I think either the Morgan (if he is he older, foundation type) or the Haflinger, if he is the draft rather than the riding type, would work well. They would be the first two breeds I would consider for a cross of this kind.


----------



## minister man (Jan 14, 2007)

OakHollowBoers said:


> It would be cheaper and easier to buy what you are wanting. It is expensive and without guarantee to breed. Plus, there are lots of horses out there already.


I have no doubt at all that you are correct. But I have raised one foal in my life, and I would like to raise another one. I know that they are a lot of work, and patiences and expense.............. But they are a lot of enjoyment, satisfaction as they learn new things, and satisfaction as I learn new things. 
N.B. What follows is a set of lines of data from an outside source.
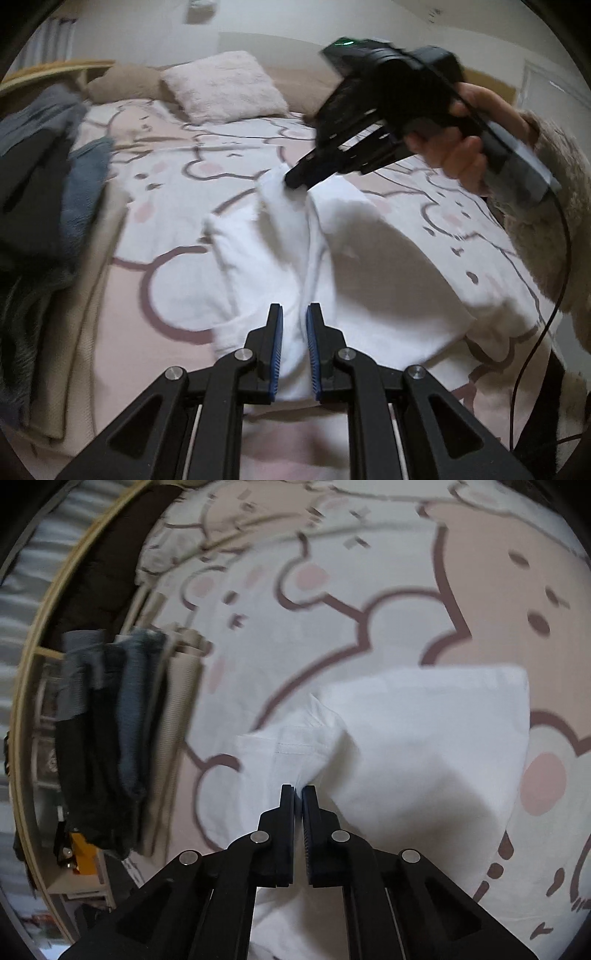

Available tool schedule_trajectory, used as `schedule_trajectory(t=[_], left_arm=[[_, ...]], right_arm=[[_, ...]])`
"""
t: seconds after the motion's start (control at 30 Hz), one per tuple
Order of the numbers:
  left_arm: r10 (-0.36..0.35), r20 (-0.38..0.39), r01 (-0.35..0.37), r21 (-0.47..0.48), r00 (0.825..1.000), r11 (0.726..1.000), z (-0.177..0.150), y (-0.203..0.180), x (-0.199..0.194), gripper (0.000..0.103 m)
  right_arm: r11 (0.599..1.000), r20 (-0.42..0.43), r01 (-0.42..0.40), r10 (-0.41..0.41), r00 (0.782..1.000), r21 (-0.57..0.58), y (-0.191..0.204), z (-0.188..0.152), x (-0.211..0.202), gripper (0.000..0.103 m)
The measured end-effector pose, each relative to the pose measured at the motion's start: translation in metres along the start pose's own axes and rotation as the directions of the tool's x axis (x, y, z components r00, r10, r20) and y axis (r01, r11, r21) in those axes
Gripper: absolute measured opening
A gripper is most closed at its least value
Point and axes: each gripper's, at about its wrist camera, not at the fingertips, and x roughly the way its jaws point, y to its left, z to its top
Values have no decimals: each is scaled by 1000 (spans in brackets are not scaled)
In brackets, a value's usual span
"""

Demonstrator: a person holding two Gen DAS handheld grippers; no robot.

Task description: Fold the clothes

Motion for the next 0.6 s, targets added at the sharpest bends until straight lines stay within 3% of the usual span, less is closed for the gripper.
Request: schedule_trajectory(t=[0.17,0.33,0.43,0.6], left_arm=[[64,-23,-65,-73,998,995,-11,23,-6,13],[108,-41,-111,-103,993,988,-22,33,-16,13],[71,7,-70,-119,997,990,-16,30,-31,13],[-87,82,92,-68,993,993,10,-4,-40,13]], right_arm=[[999,4,-3,3,1000,-54,30,12,6,5],[995,-34,16,-19,999,-97,52,23,42,5],[994,-45,-2,-3,999,-110,59,26,61,5],[992,-52,-93,89,995,-89,61,26,73,6]])
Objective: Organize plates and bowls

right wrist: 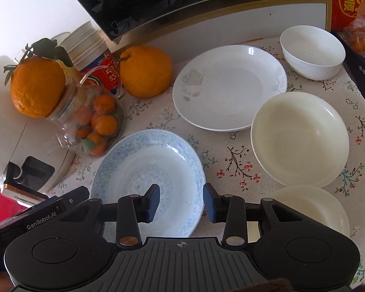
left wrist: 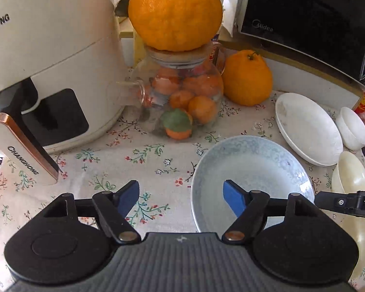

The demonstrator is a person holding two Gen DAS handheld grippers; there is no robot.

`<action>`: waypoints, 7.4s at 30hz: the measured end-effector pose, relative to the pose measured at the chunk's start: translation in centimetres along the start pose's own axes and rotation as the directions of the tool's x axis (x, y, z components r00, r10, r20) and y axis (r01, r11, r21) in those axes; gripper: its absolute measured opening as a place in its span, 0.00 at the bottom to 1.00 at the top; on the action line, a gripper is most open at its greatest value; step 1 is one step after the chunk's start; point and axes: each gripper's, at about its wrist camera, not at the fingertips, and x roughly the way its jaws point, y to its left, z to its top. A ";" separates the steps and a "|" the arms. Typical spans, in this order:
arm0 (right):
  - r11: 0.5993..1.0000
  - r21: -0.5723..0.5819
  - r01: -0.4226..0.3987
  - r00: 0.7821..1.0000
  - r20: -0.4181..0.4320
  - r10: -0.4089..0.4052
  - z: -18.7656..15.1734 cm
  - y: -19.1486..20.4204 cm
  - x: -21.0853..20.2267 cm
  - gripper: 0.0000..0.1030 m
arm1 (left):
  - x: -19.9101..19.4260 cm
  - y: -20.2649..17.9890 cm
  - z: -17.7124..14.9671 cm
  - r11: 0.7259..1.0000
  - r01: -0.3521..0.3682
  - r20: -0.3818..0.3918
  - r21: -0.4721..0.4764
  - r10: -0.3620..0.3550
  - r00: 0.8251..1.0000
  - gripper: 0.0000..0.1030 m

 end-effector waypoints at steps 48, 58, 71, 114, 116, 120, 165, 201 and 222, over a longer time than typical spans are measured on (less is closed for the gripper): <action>0.995 0.037 0.090 0.995 -0.051 -0.089 0.3 0.0 4.6 0.18 | 4.9 -0.1 -0.8 0.997 0.082 -0.051 -0.007 -0.082 0.995 0.36; 0.994 0.060 0.093 0.995 -0.036 -0.091 -0.1 -0.1 4.4 0.17 | 4.6 -1.0 -0.6 0.996 0.084 -0.064 0.004 -0.084 0.994 0.26; 0.991 0.103 0.087 0.995 0.045 -0.092 -0.8 0.4 1.3 0.13 | 1.4 -0.7 -0.2 0.994 0.102 0.004 0.027 -0.102 0.995 0.15; 0.999 -0.040 0.016 0.993 0.121 -0.011 -9.4 3.8 -7.3 0.11 | -9.1 2.8 -7.4 0.991 0.130 0.044 -0.007 -0.130 0.991 0.15; 0.998 -0.061 0.020 0.994 0.111 -0.013 -10.4 4.0 -7.2 0.11 | -9.3 3.2 -8.4 0.992 0.126 0.035 -0.008 -0.125 0.991 0.15; 0.995 -0.096 0.023 0.996 0.084 -0.015 -12.7 4.3 -7.3 0.11 | -9.6 3.9 -10.4 0.994 0.108 0.023 -0.001 -0.108 0.994 0.15; 0.961 -0.233 0.151 0.988 0.055 -0.142 -18.5 6.2 -7.1 0.13 | -8.7 3.8 -16.3 0.990 0.016 -0.037 0.138 -0.011 0.999 0.15; 0.927 -0.300 0.225 0.974 0.075 -0.212 -18.9 6.6 -5.8 0.16 | -8.2 3.5 -16.1 0.988 -0.002 -0.014 0.155 0.004 1.000 0.19; 0.993 -0.059 0.099 0.994 0.050 -0.096 -16.2 3.3 -7.8 0.22 | -7.1 7.0 -13.4 0.994 0.049 -0.075 -0.097 -0.057 0.996 0.34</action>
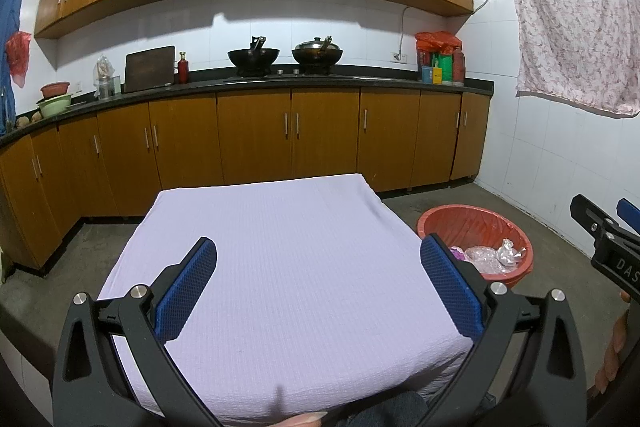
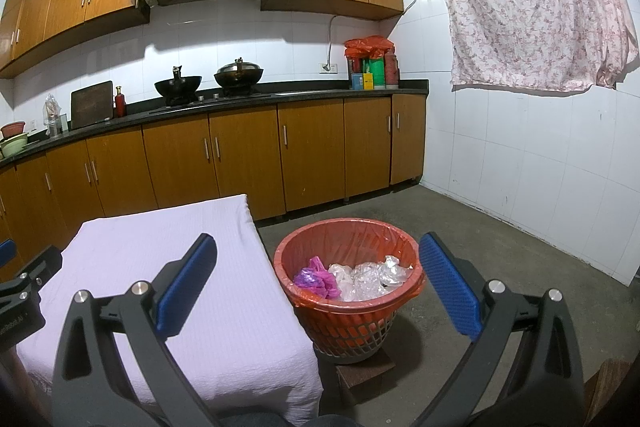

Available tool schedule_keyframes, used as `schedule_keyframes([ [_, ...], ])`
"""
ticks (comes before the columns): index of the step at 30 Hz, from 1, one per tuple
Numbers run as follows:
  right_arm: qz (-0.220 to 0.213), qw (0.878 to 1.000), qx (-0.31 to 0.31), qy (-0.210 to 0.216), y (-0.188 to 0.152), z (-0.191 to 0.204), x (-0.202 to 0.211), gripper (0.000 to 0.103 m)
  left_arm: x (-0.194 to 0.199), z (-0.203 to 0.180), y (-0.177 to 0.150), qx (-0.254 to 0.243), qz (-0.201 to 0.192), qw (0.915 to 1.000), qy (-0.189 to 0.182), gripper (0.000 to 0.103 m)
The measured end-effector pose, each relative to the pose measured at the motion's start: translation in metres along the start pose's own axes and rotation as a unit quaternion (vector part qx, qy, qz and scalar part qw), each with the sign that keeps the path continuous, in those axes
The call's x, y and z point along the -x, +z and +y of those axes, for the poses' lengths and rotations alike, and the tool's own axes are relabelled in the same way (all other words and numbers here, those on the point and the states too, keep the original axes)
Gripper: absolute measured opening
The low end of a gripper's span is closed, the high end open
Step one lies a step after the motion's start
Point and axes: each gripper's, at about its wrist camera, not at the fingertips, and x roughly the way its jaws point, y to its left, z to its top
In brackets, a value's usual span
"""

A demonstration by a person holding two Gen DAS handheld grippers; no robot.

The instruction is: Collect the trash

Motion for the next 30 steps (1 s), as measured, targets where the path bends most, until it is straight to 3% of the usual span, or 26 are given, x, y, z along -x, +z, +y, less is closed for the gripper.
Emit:
schedule_keyframes([
  [30, 0.000, 1.000, 0.000, 0.000, 0.0002, 0.0013, 0.0005, 0.099, 0.0003, 0.0000, -0.0003, 0.001, 0.001, 1.0000, 0.001, 0.101],
])
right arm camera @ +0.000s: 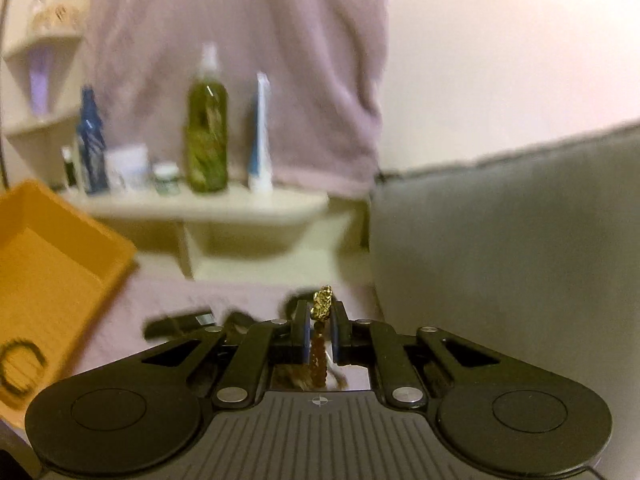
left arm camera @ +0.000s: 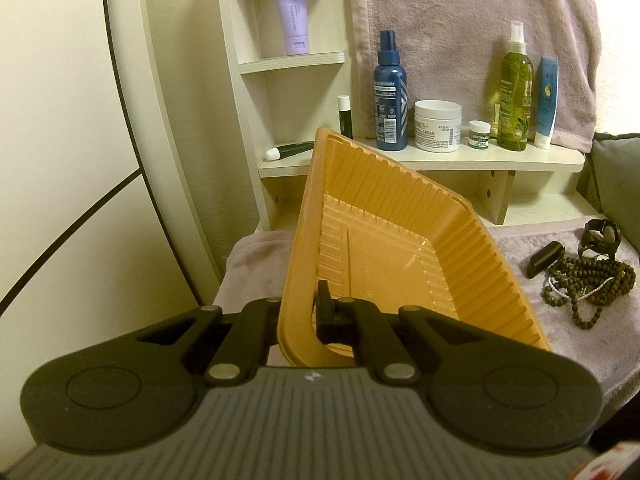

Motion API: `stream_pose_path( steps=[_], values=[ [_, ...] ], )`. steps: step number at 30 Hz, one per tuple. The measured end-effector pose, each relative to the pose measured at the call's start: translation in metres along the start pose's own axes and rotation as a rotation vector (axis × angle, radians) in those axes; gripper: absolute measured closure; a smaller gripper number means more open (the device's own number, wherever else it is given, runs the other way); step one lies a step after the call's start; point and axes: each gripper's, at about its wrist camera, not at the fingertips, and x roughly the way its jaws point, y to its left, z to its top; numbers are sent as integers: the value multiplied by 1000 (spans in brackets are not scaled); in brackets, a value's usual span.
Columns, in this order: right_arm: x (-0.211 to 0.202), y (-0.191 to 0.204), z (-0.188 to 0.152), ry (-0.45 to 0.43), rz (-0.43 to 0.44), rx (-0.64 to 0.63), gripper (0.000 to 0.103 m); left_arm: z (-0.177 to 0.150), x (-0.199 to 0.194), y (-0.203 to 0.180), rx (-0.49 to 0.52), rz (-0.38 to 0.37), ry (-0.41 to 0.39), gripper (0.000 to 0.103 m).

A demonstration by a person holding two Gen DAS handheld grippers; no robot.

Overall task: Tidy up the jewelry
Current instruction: 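Drop a brown bead strand into the tray with right gripper while left holds tray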

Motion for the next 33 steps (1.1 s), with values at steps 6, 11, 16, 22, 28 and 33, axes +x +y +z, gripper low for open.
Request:
stream_pose_path(
  steps=[6,11,16,22,28,33],
  values=[
    [-16,33,32,-47,234,19,93,0,0,0,-5,-3,0,99],
    [-9,81,37,9,476,25,93,1,1,1,-7,-6,-2,99],
    [4,130,23,73,616,-36,93,0,0,1,-11,-8,-2,99],
    [13,162,-1,156,694,-120,93,-2,0,3,-20,-13,-2,99],
    [16,154,-9,150,666,-100,58,-2,2,6,-29,-17,0,99],
    [8,117,-13,112,520,-59,58,-2,3,6,-35,-17,-1,99]
  ],
)
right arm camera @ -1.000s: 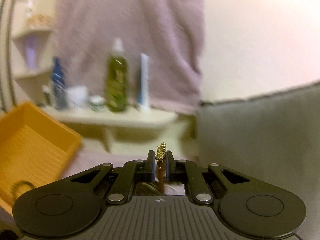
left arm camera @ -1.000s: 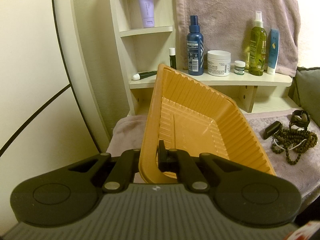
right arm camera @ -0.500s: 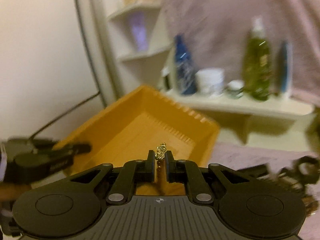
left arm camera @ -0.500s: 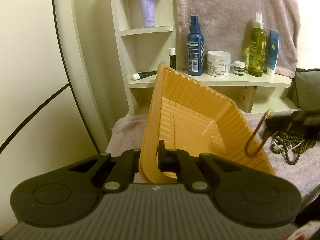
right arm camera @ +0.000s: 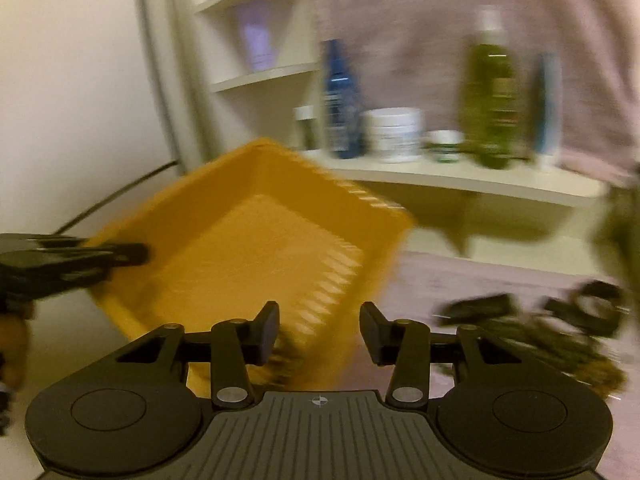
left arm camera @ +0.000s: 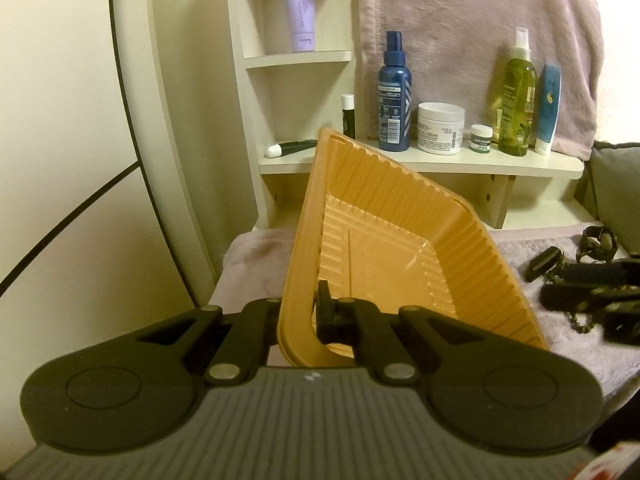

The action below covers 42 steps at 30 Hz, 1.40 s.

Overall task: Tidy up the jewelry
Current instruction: 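Drop a brown bead strand into the tray with right gripper while left holds tray, then lower a long brown necklace into the tray with right gripper while left holds tray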

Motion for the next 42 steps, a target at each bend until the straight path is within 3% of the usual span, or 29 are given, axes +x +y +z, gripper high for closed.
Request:
stream_pose_path(
  steps=[5,9,12,15,23,27,42],
  values=[
    [-17,-55,-18,17,-240,97,58,0,0,-1,7,3,0,99],
    [-29,-102,-29,30,-345,244,58,1,0,-2,11,8,0,99],
    [-32,-118,-32,22,-345,305,61,0,-1,-3,19,13,1,99],
    [-26,-124,-30,18,-323,340,76,1,-1,-4,25,16,3,99],
    [-10,-127,-33,37,-347,412,83,1,-2,-5,34,24,7,99],
    [-13,-129,-32,21,-349,433,96,1,-1,-5,34,24,8,99],
    [-81,-106,4,-151,-374,266,97,0,-2,-5,28,18,0,99]
  ],
)
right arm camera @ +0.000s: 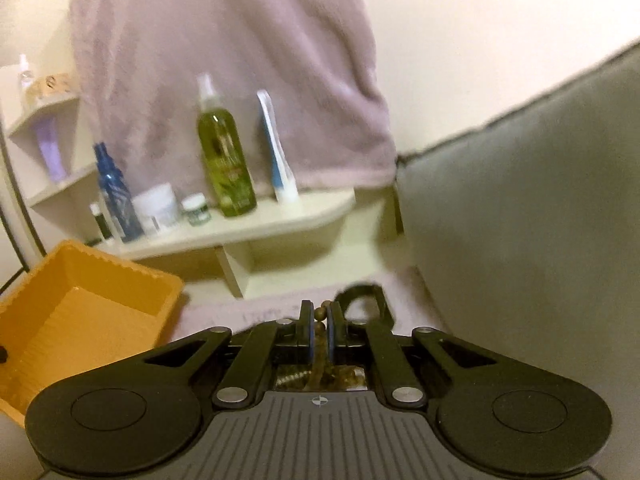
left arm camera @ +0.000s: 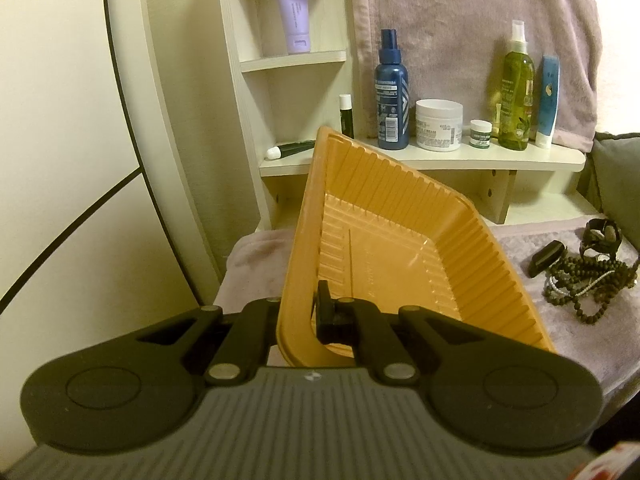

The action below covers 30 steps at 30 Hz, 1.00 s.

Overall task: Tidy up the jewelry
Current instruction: 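Lower a long brown necklace into the tray with right gripper while left holds tray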

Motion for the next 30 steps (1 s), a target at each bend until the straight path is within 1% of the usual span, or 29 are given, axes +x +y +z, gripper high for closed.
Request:
stream_pose_path(
  steps=[10,16,23,28,30],
  values=[
    [-29,13,28,-110,32,-58,97,1,-1,0,-2,-3,-3,99],
    [-41,15,44,-156,46,-78,97,1,-1,0,-3,-3,-4,99],
    [-46,23,57,-186,78,-103,97,2,-1,0,-5,-3,-3,99],
    [-49,35,67,-203,129,-113,97,3,0,0,-7,-6,-3,99],
    [-52,41,73,-210,165,-110,97,3,-1,0,-7,-6,-3,99]
  ],
)
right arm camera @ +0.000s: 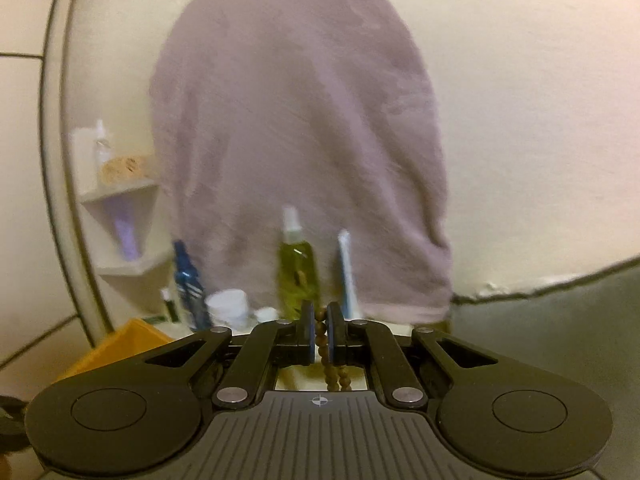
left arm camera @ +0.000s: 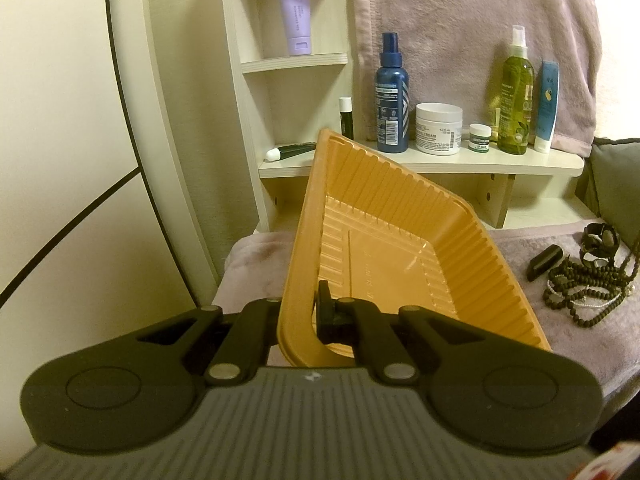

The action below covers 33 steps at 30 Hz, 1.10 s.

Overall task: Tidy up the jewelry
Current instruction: 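Lower a long brown necklace into the tray with right gripper while left holds tray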

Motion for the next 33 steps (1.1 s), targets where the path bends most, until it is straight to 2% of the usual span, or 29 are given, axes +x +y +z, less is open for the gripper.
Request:
stream_pose_path(
  steps=[9,13,15,18,24,33],
  values=[
    [6,52,32,-37,259,18,97,-1,1,1,-3,-1,0,99],
    [23,80,33,-10,377,8,97,-1,1,2,-5,-4,0,99],
    [35,92,24,31,414,-4,97,-1,2,3,-8,-6,0,99],
    [57,103,2,140,457,6,97,-2,2,3,-11,-7,-2,99],
    [94,115,-45,310,466,3,97,-2,3,4,-18,-10,0,99],
    [114,109,-104,508,493,-8,97,-2,3,4,-20,-11,1,99]
  ],
)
I think I would be just as happy and accomplish all of those same goals by buying a bred miniature horse and raising that colt........... But I think there are more abused minatures in the world than big horses, and what would I use the colt for??? But it would be cheaper!, if that is the only factor.


----------



## rod44 (Jun 17, 2013)

Around here the Amish breed them wih a Perchon. Gives a nice all purpose sized horse that will stand up to some heavier work and you get a calmer additude.


----------



## minister man (Jan 14, 2007)

Wow, Would they not have a problem foaling when bred to such a large stud? The mare can handle the weight of the stud when breeding or do they use a crate or something like with pigs?


----------



## malinda (May 12, 2002)

While it has been done, I personally would not cross a draft stallion with a smaller mare via live cover. For a draft cross, ideally the mare is the draft. 

In Wisconsin, Standardbred/Morgan crosses are a dime a dozen. The Amish breed them all the time.


----------



## rod44 (Jun 17, 2013)

They don't seem to have a problem with it.


----------



## 1sttimemom (Mar 1, 2005)

Yes the morgan and standard bred actually share some historic bloodlines and do usually cross nicely. Standardbreds are usually quite nice horses & more calm and stout build that the average tb. We used to retrain lots of them to ride when I was a kid in California.


----------



## minister man (Jan 14, 2007)

What can miniature horses do? Any kind of work at all???


----------



## minister man (Jan 14, 2007)

In Wisconsin, Standardbred/Morgan crosses are a dime a dozen. The Amish breed them all the time.[/QUOTE]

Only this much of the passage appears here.